Create PMakeup Scripts

One of the main uses of pmakeup is to basically execute a python script, usually called PMakeupfile.py using an automatically generated context: this context, called pmakeup registry allows you to use some useful python functions and variables in your python script, without having to write anything. You don’t need to import anything in your script.

If you need a function that is not available in the pmakeup project, you can either use or write a pmakeup plugin. If another developer has written a pmakeup plugin, you can just use the plugin by simply installing the package in your pip environment (venv are supported as well).

You can find some example of usage of pmakeup plugin in the example/ folder (see here https://github.com/Koldar/pmakeup/tree/main/examples>)

Integrate pycharm in PMakeupfile

This step is completely optional. If you use an IDE, like Pycharm, you might want to use a content assist to help you writing the script.

To do so, import pmakeup file and then get the plugin instances you want to use. For instance:

import pmakeup as pm

core: pm.CorePMakeupPlugin = pmakeup_info.pmakeup_plugins["CorePMakeupPlugin"]
files: pm.FilesPMakeupPlugin = pmakeup_info.pmakeup_plugins["FilesPMakeupPlugin"]
log: pm.LoggingPMakeupPlugin = pmakeup_info.pmakeup_plugins["LoggingPMakeupPlugin"]
operating_system: pm.OperatingSystemPMakeupPlugin = pmakeup_info.pmakeup_plugins["OperatingSystemPMakeupPlugin"]
paths: pm.PathsPMakeupPlugin = pmakeup_info.pmakeup_plugins["PathsPMakeupPlugin"]
targets: pm.TargetsPMakeupPlugin = pmakeup_info.pmakeup_plugins["TargetsPMakeupPlugin"]

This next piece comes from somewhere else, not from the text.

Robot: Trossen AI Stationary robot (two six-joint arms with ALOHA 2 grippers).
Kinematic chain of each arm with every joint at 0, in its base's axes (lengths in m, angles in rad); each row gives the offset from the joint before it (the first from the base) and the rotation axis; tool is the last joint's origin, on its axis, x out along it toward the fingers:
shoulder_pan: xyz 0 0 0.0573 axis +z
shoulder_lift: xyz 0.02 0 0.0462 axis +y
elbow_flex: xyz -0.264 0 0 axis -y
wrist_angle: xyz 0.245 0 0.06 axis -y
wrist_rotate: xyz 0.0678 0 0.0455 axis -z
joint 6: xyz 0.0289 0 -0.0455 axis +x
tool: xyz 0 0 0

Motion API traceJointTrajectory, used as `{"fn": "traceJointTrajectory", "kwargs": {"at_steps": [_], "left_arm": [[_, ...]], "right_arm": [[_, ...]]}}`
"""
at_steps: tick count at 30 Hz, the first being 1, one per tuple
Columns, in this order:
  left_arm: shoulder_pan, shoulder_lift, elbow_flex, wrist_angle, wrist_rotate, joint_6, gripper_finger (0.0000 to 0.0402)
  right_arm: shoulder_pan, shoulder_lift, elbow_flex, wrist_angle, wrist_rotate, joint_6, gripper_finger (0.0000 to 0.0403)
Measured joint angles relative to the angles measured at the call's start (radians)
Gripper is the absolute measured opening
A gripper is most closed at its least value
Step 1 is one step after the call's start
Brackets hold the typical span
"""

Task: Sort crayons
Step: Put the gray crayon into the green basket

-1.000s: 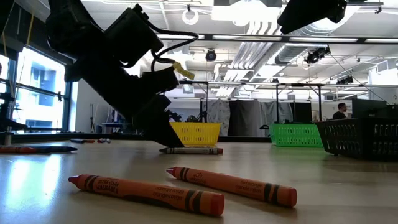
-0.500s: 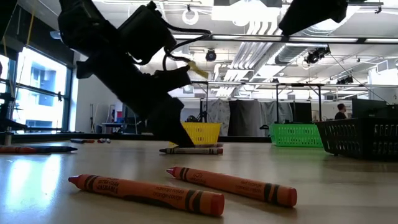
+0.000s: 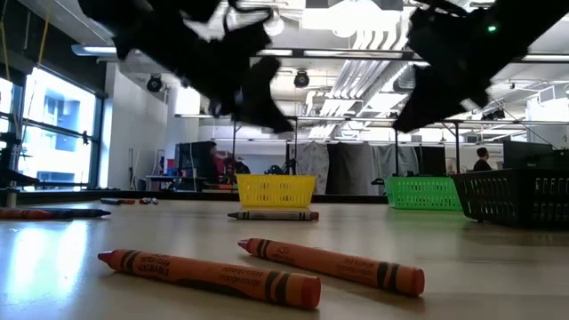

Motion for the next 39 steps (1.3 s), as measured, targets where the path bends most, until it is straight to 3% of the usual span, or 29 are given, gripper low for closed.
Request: {"fn": "traceJointTrajectory", "kwargs": {"at_steps": [8, 13, 18, 27, 39], "left_arm": [[-0.073, -0.15, 0.0, 0.106, -0.165, 0.106, 0.0001], [-0.145, -0.197, 0.0, 0.209, -0.287, 0.197, 0.0001], [-0.199, -0.195, 0.0, 0.304, -0.314, 0.263, 0.0001], [-0.226, -0.148, 0.0, 0.367, -0.325, 0.262, 0.0001], [-0.226, -0.144, 0.0, 0.375, -0.269, 0.233, 0.0001]], "right_arm": [[-0.081, 0.0, -0.109, 0.713, -0.168, -0.459, 0.011], [-0.105, 0.0, -0.109, 0.945, -0.246, -0.636, 0.011], [-0.136, -0.001, -0.109, 1.145, -0.303, -0.757, 0.011], [-0.197, -0.001, -0.108, 1.273, -0.455, -0.771, 0.011], [-0.216, -0.001, -0.108, 1.284, -0.468, -0.754, 0.011]]}}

The strings in the dictionary pmakeup_plugins is called plugin name and is customizable in the plugin class definition by overriding the method get_plugin_name(self) After this, you can write, for instance, paths. and the content assist should show all the available commands.

Simple PMakeup script

Usually the first thing you should write in your PMakeupfile.py is the require_pmakeup_version: in this way pmakeup can check if the currently installed version of pmakeup supports your script.

require_pmakeup_version("2.5.24")

After that, you can write basically anything you want by exploiting python.

PMakeup makefile-like

Albeit pmakeup is heavily inspired by makefile, its syntax is not very similar to it. At its base the section of pmakeup that implements a makefile style is the plugin TargetsPMakeupPlugin. At high level, we have a directed acyclic graph where each vertex presents a pmakeup target (i.e., a phony makefile target). Each directed edge represents the fact that in order to execute a target, you first need to execute its successors. Each vertex has a name, which is the target name, and a python function which takes no input and has no outputs, which is what pmakeup will execute whenever it is detected that such a function needs to be called.

In order to build the graph, you can code a PMakeupfile like this:

core: pm.CorePMakeupPlugin = pmakeup_info.pmakeup_plugins["CorePMakeupPlugin"]
log: pm.LoggingPMakeupPlugin = pmakeup_info.pmakeup_plugins["LoggingPMakeupPlugin"]
targets: pm.TargetsPMakeupPlugin = pmakeup_info.pmakeup_plugins["TargetsPMakeupPlugin"]

core.require_pmakeup_version("2.8.0")

def sayHello():
    log.print_blue("Hello")

def sayGoodbye():
    log.print_blue("And goodbye!")

targets.declare_file_descriptor(f"""
    A string that is used to describe what this script does
""")
targets.declare_target(
    target_name="hello",
    description="pmakeup will say hello",
    f=sayHello,
    requires=[],
)
targets.declare_target(
    target_name="goodbye",
    description="Say goodbye after saying hello",
    f=sayGoodbye,
    requires=["hello"],
)

targets.process_targets()

This PMakeupfile does nothing and is pretty easy, but basically tells you the fundamentals of PMakeupfile targets.

You first need to define the functions corresponding to the targets (i.e., sayHello and sayGoodbye). Then you can possibly call declare_file_descriptor to improve the help information of the pmakeup script. After that, you need to write several declare_target function calls, one per graph vertex. The order is not important. you need to define the string that you need to input in order to call the corresponding function (target_name), the function that pmakeup needs to call whenever the target is requested (sayHello), a descrption to automatically build the help information (description) and finally the target dependencies (requires). The dependencies are an ordered list and there the order matters: putting a dependency near the head of the list means that the dependency is executeed before the others.

To invoke the help script, you can use info:

pmakeup --info

pmakeup will automatically show all the information you need to interact with the script. TO invoke the script, do the following:

pmakeup goodbye

Notice that in this case we will first invoke hello and only then we execute goodbye: this is due to the fact that hello is actually a requirements to goodbye.